:: REQUIRED ACTION ::
Lines holding the string "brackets" are the ones to copy; find them all in the data.

:: GIVEN MATERIAL ::
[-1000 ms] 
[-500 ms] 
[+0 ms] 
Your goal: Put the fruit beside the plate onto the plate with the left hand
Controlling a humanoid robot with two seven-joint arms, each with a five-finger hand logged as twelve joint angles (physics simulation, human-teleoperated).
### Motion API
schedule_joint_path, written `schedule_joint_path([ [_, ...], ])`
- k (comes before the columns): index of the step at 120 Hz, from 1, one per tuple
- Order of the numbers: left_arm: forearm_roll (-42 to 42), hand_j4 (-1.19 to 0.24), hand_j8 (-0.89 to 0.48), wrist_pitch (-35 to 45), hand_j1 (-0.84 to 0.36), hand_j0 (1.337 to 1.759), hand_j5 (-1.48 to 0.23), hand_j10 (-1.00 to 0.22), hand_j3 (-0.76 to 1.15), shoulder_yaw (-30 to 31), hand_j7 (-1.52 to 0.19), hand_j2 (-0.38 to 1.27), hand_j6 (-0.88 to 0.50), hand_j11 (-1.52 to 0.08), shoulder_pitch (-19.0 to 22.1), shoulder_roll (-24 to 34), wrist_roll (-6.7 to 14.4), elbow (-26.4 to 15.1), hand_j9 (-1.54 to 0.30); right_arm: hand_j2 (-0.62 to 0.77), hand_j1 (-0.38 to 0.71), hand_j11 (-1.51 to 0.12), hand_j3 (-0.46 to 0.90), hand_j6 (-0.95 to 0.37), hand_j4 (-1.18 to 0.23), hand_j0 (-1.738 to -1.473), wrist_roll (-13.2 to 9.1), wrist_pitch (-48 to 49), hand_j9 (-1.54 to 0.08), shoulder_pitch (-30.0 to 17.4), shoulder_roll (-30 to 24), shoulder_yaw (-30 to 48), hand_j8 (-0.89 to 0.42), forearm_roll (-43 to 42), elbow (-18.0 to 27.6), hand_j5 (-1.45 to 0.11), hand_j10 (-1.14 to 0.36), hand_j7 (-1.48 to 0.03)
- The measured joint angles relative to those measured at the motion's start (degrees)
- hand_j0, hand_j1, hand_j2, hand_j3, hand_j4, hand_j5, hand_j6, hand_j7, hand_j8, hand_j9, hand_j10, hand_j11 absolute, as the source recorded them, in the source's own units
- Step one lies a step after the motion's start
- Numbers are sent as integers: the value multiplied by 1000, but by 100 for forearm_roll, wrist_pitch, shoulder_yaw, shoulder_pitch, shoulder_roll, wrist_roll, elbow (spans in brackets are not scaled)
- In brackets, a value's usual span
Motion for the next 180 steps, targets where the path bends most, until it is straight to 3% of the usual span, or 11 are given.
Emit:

:: ANSWER FOR THE TASK ::
- Numbers are sent as integers: the value multiplied by 1000, but by 100 for forearm_roll, wrist_pitch, shoulder_yaw, shoulder_pitch, shoulder_roll, wrist_roll, elbow (spans in brackets are not scaled)
- In brackets, a value's usual span

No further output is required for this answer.